## BRIEF
Repeat the data word for word. Do not include the pictures.

## DATA PROVIDED
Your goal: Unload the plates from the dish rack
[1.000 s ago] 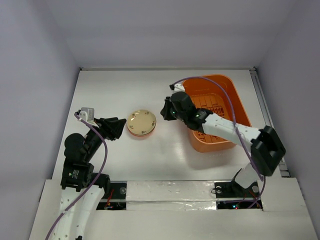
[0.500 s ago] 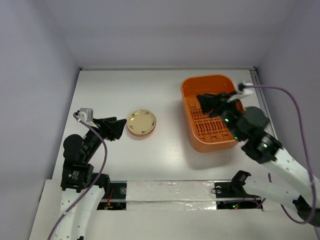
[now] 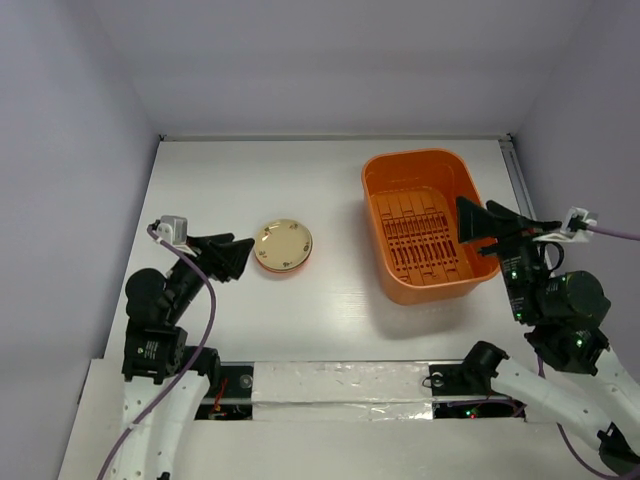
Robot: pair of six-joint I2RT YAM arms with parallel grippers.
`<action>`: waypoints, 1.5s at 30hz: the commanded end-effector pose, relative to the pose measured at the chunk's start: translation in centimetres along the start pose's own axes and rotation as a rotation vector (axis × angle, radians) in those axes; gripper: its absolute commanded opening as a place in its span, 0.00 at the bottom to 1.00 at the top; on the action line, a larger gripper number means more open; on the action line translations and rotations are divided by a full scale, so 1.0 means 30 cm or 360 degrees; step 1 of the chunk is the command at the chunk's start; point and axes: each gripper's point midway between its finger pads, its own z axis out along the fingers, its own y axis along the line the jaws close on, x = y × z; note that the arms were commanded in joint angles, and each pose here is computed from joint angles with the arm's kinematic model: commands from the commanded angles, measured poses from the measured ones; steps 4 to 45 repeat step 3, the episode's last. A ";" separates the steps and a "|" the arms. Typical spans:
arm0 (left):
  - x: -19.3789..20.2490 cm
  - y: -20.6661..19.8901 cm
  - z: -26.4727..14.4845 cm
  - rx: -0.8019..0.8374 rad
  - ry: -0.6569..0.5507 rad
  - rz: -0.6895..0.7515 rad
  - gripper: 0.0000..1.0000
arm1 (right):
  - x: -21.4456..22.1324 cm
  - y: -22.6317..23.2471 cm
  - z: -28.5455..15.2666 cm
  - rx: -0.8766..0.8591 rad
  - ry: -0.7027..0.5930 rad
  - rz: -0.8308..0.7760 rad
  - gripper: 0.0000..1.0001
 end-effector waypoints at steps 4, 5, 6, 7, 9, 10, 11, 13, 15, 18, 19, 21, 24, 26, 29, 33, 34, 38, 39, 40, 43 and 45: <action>-0.032 -0.003 0.009 0.0015 -0.0053 0.0051 0.55 | -0.016 -0.036 -0.008 0.0079 -0.0033 -0.0020 0.98; -0.032 -0.003 0.009 0.0015 -0.0053 0.0051 0.55 | -0.016 -0.036 -0.008 0.0079 -0.0033 -0.0020 0.98; -0.032 -0.003 0.009 0.0015 -0.0053 0.0051 0.55 | -0.016 -0.036 -0.008 0.0079 -0.0033 -0.0020 0.98; -0.032 -0.003 0.009 0.0015 -0.0053 0.0051 0.55 | -0.016 -0.036 -0.008 0.0079 -0.0033 -0.0020 0.98; -0.032 -0.003 0.009 0.0015 -0.0053 0.0051 0.55 | -0.016 -0.036 -0.008 0.0079 -0.0033 -0.0020 0.98; -0.032 -0.003 0.009 0.0015 -0.0053 0.0051 0.55 | -0.016 -0.036 -0.008 0.0079 -0.0033 -0.0020 0.98; -0.032 -0.003 0.009 0.0015 -0.0053 0.0051 0.55 | -0.016 -0.036 -0.008 0.0079 -0.0033 -0.0020 0.98; -0.032 -0.003 0.009 0.0015 -0.0053 0.0051 0.55 | -0.016 -0.036 -0.008 0.0079 -0.0033 -0.0020 0.98; -0.032 -0.003 0.009 0.0015 -0.0053 0.0051 0.55 | -0.016 -0.036 -0.008 0.0079 -0.0033 -0.0020 0.98; -0.032 -0.003 0.009 0.0015 -0.0053 0.0051 0.55 | -0.016 -0.036 -0.008 0.0079 -0.0033 -0.0020 0.98; -0.032 -0.003 0.009 0.0015 -0.0053 0.0051 0.55 | -0.016 -0.036 -0.008 0.0079 -0.0033 -0.0020 0.98; -0.032 -0.003 0.009 0.0015 -0.0053 0.0051 0.55 | -0.016 -0.036 -0.008 0.0079 -0.0033 -0.0020 0.98; -0.032 -0.003 0.009 0.0015 -0.0053 0.0051 0.55 | -0.016 -0.036 -0.008 0.0079 -0.0033 -0.0020 0.98; -0.032 -0.003 0.009 0.0015 -0.0053 0.0051 0.55 | -0.016 -0.036 -0.008 0.0079 -0.0033 -0.0020 0.98; -0.032 -0.003 0.009 0.0015 -0.0053 0.0051 0.55 | -0.016 -0.036 -0.008 0.0079 -0.0033 -0.0020 0.98; -0.032 -0.003 0.009 0.0015 -0.0053 0.0051 0.55 | -0.016 -0.036 -0.008 0.0079 -0.0033 -0.0020 0.98; -0.032 -0.003 0.009 0.0015 -0.0053 0.0051 0.55 | -0.016 -0.036 -0.008 0.0079 -0.0033 -0.0020 0.98; -0.032 -0.003 0.009 0.0015 -0.0053 0.0051 0.55 | -0.016 -0.036 -0.008 0.0079 -0.0033 -0.0020 0.98; -0.032 -0.003 0.009 0.0015 -0.0053 0.0051 0.55 | -0.016 -0.036 -0.008 0.0079 -0.0033 -0.0020 0.98; -0.032 -0.003 0.009 0.0015 -0.0053 0.0051 0.55 | -0.016 -0.036 -0.008 0.0079 -0.0033 -0.0020 0.98; -0.032 -0.003 0.009 0.0015 -0.0053 0.0051 0.55 | -0.016 -0.036 -0.008 0.0079 -0.0033 -0.0020 0.98; -0.032 -0.003 0.009 0.0015 -0.0053 0.0051 0.55 | -0.016 -0.036 -0.008 0.0079 -0.0033 -0.0020 0.98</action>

## YOUR SOLUTION
Your goal: Unload the plates from the dish rack
[1.000 s ago] 
[0.500 s ago] 
[now] 
Robot: pair of six-joint I2RT YAM arms with parallel grippers.
`<action>`: waypoints, 1.5s at 30hz: the commanded end-effector pose, relative to the pose measured at the chunk's start: translation in centimetres along the start pose's own axes and rotation as a rotation vector (axis × angle, radians) in those axes; gripper: its absolute commanded opening as a place in its span, 0.00 at the bottom to 1.00 at the top; on the action line, a larger gripper number means more open; on the action line translations and rotations are divided by a full scale, so 1.0 means 30 cm or 360 degrees; step 1 of the chunk is the command at the chunk's start; point and axes: each gripper's point midway between its finger pads, its own z axis out along the fingers, its own y axis along the line the jaws close on, x = y × z; note that the arms were commanded in joint angles, and each pose here is computed from joint angles with the arm's kinematic model: commands from the commanded angles, measured poses from the measured ones; steps 4 to 45 repeat step 3, the episode's last. A ";" separates the steps and a "|" the arms. Typical spans:
arm0 (left):
  - x: -19.3789..20.2490 cm
  - y: -20.6661..19.8901 cm
  - z: -26.4727..14.4845 cm
  - rx: -0.8019..0.8374 rad
  - ry: -0.6569..0.5507 rad
  - rz: -0.6895..0.7515 rad
  - gripper: 0.0000..1.0000
arm1 (right):
  - x: -21.4456..22.1324 cm
  - y: -22.6317..23.2471 cm
  - z: -28.5455..15.2666 cm
  - rx: -0.8766..0.8591 rad
  - ry: -0.7027..0.5930 rad
  - rz: -0.8308..0.7760 rad
  - gripper: 0.0000..1.0001
 end-effector waypoints at steps 4, 5, 6, 7, 9, 10, 11, 13, 15, 18, 19, 21, 24, 26, 29, 33, 34, 38, 39, 40, 43 and 45: <action>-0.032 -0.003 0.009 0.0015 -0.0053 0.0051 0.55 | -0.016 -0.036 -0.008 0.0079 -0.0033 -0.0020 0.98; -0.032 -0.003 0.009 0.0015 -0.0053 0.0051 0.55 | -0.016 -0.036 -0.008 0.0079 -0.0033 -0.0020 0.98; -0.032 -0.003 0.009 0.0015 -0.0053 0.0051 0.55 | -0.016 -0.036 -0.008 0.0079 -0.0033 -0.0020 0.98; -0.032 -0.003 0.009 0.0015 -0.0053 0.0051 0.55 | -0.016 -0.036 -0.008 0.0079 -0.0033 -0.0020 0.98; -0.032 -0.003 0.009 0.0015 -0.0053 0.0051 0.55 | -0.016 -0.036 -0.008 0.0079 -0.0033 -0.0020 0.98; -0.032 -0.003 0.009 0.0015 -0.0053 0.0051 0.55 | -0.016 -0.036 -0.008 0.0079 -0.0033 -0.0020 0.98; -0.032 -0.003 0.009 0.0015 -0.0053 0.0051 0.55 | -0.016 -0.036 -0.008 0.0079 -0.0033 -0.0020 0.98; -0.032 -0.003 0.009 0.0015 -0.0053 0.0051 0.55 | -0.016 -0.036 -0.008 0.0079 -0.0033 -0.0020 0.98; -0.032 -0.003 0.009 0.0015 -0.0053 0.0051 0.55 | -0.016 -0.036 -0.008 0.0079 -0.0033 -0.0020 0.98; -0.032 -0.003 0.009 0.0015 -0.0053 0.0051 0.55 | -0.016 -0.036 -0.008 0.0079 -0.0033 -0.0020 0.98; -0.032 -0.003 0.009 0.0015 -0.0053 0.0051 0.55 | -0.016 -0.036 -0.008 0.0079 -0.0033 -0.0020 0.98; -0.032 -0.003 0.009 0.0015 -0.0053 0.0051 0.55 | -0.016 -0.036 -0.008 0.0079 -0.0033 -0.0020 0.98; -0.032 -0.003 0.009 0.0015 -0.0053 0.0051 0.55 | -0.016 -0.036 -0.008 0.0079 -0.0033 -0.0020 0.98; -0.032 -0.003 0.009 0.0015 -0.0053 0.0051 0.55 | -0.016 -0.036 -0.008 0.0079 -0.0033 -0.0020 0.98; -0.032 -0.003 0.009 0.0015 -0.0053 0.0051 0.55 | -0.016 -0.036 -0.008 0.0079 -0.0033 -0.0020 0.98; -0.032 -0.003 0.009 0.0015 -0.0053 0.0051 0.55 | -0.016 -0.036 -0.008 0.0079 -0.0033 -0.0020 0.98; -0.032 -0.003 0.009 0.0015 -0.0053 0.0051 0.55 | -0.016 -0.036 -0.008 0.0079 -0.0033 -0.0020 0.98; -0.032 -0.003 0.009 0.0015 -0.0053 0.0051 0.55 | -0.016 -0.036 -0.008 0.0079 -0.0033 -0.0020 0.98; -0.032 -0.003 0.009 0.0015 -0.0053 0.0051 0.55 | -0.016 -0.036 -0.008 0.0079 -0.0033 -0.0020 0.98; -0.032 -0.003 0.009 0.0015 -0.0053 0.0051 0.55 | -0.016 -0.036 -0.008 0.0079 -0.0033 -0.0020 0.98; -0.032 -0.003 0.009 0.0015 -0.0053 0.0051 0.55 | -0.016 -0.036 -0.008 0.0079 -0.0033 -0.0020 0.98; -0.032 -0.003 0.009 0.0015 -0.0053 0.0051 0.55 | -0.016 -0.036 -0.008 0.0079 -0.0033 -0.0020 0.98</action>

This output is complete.